I am converting some of my web-scraping code from R to Python (I can't get geckodriver to work with R, but it's working with Python). Anyways, I am trying to understand how to parse and read HTML tables with Python. Quick background, here is my code for R:
doc <- htmlParse(remDr$getPageSource()[[1]],ignoreBlanks=TRUE, replaceEntities = FALSE, trim=TRUE, encoding="UTF-8")
WebElem <- readHTMLTable(doc, stringsAsFactors = FALSE)[[7]]
I would parse the HTML page to the doc object. Then I would start with doc[[1]]
, and move through higher numbers until I saw the data I wanted. In this case I got to doc[[7]]
and saw the data I wanted. I then would read that HTML table and assign it to the WebElem object. Eventually I would turn this into a dataframe and play with it.
So what I am doing in Python is this:
html = None
doc = None
html = driver.page_source
doc = BeautifulSoup(html)
Then I started to play with doc.get_text
but I don't really know how to get just the data I want to see. The data I want to see is like a 10x10 matrix. When I used R, I would just use doc[[7]]
and that matrix would almost be in a perfect structure for me to convert it to a dataframe. However, I just can't seem to do that with Python. Any advice would be much appreciated.
UPDATE:
I have been able to get the data I want using Python--I followed this blog for creating a dataframe with python: Python Web-Scraping.
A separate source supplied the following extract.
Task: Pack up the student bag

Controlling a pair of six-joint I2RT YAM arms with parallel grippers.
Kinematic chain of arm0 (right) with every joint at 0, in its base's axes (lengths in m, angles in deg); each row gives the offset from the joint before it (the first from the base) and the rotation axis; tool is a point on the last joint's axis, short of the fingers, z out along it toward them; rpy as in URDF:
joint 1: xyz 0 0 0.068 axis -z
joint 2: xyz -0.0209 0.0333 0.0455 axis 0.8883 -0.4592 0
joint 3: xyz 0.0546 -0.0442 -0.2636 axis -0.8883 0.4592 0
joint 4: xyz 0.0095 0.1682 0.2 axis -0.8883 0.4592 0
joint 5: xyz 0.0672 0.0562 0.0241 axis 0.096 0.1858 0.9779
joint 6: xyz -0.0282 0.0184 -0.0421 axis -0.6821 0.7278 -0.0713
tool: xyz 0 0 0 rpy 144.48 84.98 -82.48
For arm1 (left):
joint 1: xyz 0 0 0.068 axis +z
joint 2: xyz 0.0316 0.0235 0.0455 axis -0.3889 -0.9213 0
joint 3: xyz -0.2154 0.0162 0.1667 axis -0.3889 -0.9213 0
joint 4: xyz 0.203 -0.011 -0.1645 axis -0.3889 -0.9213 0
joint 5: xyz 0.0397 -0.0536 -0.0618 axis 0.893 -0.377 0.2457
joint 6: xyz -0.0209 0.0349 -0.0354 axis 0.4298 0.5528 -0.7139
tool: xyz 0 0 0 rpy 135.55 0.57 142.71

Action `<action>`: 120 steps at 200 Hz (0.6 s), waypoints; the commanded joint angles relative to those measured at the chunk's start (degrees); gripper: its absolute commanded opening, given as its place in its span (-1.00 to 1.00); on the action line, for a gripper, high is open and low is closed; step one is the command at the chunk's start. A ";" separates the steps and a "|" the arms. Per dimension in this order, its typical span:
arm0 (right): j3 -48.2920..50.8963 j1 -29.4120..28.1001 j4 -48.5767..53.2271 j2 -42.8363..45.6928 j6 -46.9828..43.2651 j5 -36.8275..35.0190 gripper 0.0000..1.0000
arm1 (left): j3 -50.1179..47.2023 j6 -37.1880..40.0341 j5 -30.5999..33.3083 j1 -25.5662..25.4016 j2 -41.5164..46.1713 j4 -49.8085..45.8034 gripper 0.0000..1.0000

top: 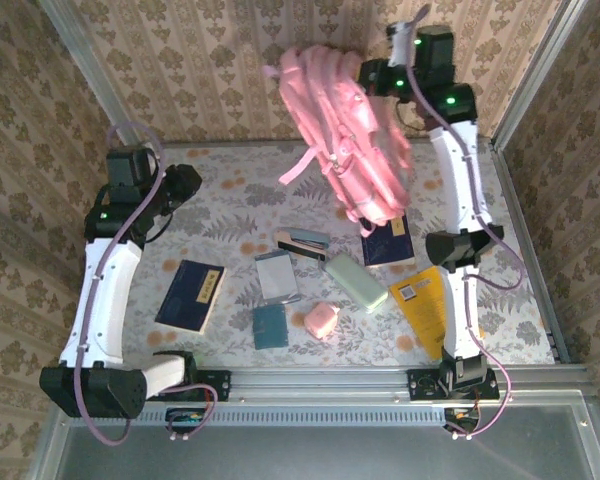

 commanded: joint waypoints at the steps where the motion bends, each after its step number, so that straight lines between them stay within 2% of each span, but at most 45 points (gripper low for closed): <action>1: 0.73 3.55 -8.67 9.44 -2.08 4.00 -1.00 | 0.24 2.09 -1.36 -0.41 1.02 -1.27 -0.42; 29: 8.60 5.65 -5.00 14.33 -9.33 9.94 -1.00 | -0.23 2.22 -1.93 -0.78 1.11 -0.94 -0.42; 50: 18.00 2.23 -0.69 19.11 -17.30 14.30 -1.00 | -0.62 2.31 -2.34 -1.23 1.11 -0.51 -0.42; 66: 29.25 -3.17 2.11 23.89 -26.20 11.70 -1.00 | -1.02 2.57 -2.93 -1.66 1.11 -0.23 -0.41; 76: 39.57 -5.90 -0.70 27.98 -28.34 8.16 -1.00 | -1.39 2.74 -3.37 -2.01 1.11 -0.32 -0.39; 95: 62.58 -7.02 -16.75 36.58 -19.05 2.74 -1.00 | -2.65 3.13 -4.45 -3.13 1.32 -0.39 -0.37; 106: 76.68 -7.05 -30.33 41.47 -8.02 -4.20 -1.00 | -3.72 3.40 -4.78 -3.99 1.83 -0.67 -0.36; 120: 92.19 -7.89 -46.02 45.72 4.48 -8.35 -1.00 | -5.66 3.80 -4.67 -5.20 2.95 -0.58 -0.34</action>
Here is the website that we are scraping in that blog: Most Popular Dog Breeds. In that blog post, you have to work your way through the elements, create a dict, loop through each row of the table and store the data in each column, and then you are able to create a dataframe.
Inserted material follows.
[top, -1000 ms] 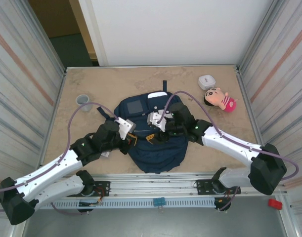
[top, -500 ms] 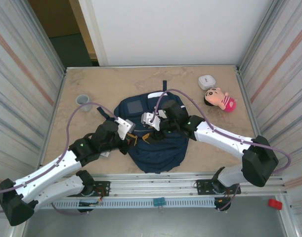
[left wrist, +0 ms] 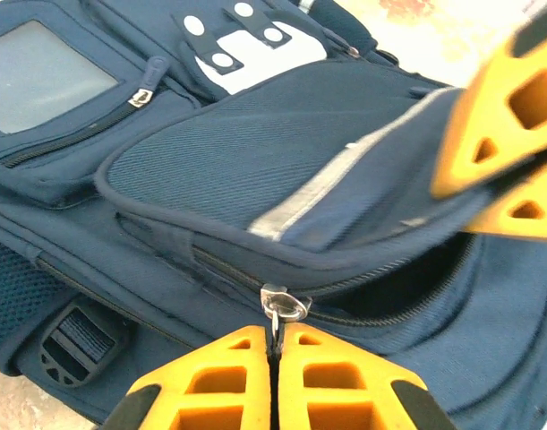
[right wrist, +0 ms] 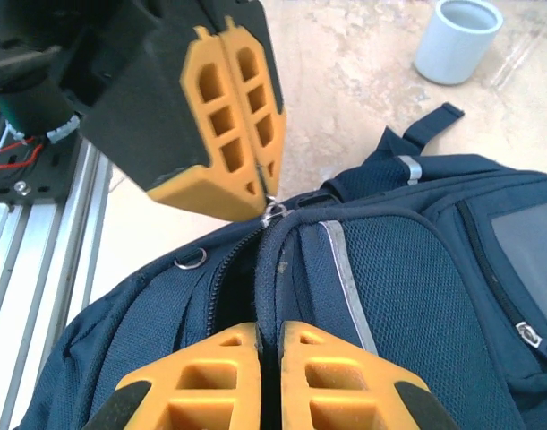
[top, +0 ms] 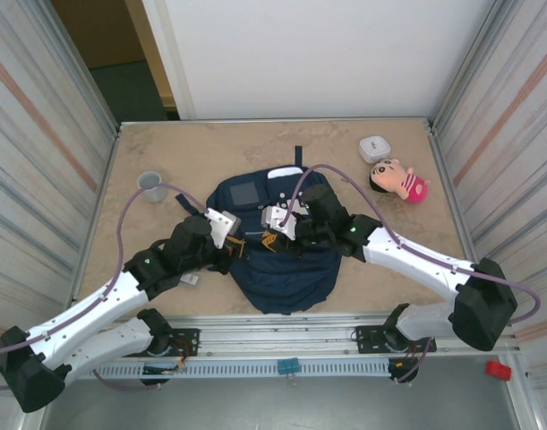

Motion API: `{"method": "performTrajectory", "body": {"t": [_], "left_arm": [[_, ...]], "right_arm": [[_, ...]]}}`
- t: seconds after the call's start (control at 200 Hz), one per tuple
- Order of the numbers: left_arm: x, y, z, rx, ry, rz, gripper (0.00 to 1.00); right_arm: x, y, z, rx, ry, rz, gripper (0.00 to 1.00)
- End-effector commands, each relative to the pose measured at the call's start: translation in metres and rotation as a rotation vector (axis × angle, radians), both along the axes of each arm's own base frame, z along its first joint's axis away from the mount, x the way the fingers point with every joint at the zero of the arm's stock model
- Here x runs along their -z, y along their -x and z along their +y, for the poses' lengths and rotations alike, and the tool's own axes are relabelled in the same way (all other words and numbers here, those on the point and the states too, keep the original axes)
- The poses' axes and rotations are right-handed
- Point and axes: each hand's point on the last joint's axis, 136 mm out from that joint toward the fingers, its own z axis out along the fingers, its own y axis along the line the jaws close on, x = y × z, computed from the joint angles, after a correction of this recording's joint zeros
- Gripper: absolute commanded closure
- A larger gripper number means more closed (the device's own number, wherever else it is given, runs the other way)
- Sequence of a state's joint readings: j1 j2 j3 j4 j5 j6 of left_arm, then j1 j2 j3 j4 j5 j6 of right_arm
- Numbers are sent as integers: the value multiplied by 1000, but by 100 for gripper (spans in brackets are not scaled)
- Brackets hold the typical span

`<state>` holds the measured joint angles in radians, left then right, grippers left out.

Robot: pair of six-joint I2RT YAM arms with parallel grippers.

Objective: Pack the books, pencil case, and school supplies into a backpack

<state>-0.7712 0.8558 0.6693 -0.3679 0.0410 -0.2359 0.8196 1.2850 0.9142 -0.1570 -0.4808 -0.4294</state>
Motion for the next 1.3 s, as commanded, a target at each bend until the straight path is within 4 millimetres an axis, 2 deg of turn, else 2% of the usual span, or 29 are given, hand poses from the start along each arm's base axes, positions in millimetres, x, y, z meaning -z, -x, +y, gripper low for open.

With R, the only code I had to write was:
doc <- htmlParse(remDr$getPageSource()[[1]],ignoreBlanks=TRUE, replaceEntities = FALSE, trim=TRUE, encoding="UTF-8")
df <- as.data.frame(readHTMLTable(doc, stringsAsFactors = FALSE)
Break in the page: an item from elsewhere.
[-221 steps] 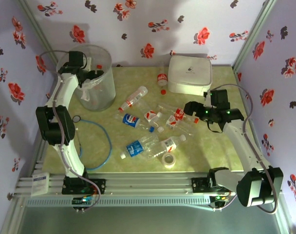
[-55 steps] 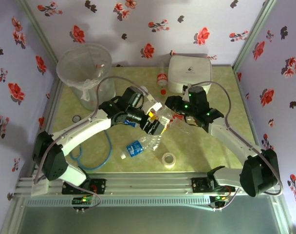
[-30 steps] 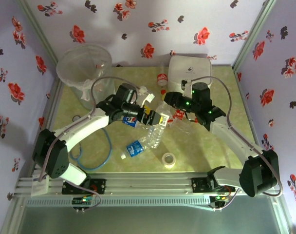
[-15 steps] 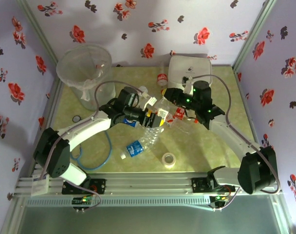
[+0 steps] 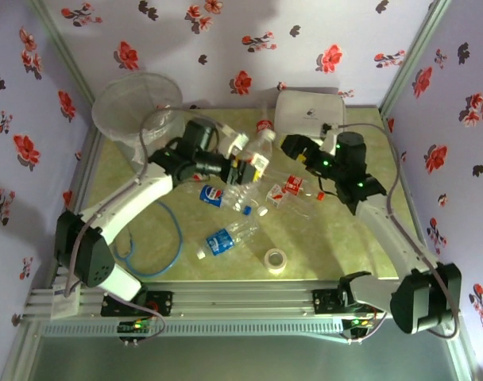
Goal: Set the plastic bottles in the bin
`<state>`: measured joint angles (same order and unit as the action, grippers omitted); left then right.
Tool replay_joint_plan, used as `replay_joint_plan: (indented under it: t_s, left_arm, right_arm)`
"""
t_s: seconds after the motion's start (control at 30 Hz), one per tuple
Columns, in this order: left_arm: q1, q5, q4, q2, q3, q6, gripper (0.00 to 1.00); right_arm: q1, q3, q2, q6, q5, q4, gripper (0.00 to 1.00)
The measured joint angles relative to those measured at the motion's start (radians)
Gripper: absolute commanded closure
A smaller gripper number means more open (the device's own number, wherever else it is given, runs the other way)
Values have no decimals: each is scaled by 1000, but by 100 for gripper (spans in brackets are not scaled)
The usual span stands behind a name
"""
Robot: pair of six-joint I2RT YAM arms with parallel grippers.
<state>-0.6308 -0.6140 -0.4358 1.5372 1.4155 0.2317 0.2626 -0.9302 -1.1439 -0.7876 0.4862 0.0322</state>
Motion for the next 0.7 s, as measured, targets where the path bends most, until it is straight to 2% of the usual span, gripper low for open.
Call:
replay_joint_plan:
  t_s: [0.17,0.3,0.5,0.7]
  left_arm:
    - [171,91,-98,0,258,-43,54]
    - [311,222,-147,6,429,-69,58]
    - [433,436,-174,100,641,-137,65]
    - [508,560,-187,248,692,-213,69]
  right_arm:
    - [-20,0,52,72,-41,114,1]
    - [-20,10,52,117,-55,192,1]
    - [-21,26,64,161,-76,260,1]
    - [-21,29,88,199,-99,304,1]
With just that, I have a pretty nice dataframe that I only need to adjust the column names and data types--it looks like this with just that code:
NULL.V1 NULL.V2 NULL.V3 NULL.V4
1 BREED 2015 2014 2013
2 Retrievers (Labrador) 1 1 1
3 German Shepherd Dogs 2 2 2
4 Retrievers (Golden) 3 3 3
5 Bulldogs 4 4 5
6 Beagles 5 5 4
7 French Bulldogs 6 9 11
8 Yorkshire Terriers 7 6 6
9 Poodles 8 7 8
10 Rottweilers 9 10 9
Is there not something available in Python to make this a bit simpler, or is this just simpler in R because R is more built for dataframes(at least that's how it seems to me, but I could be wrong)?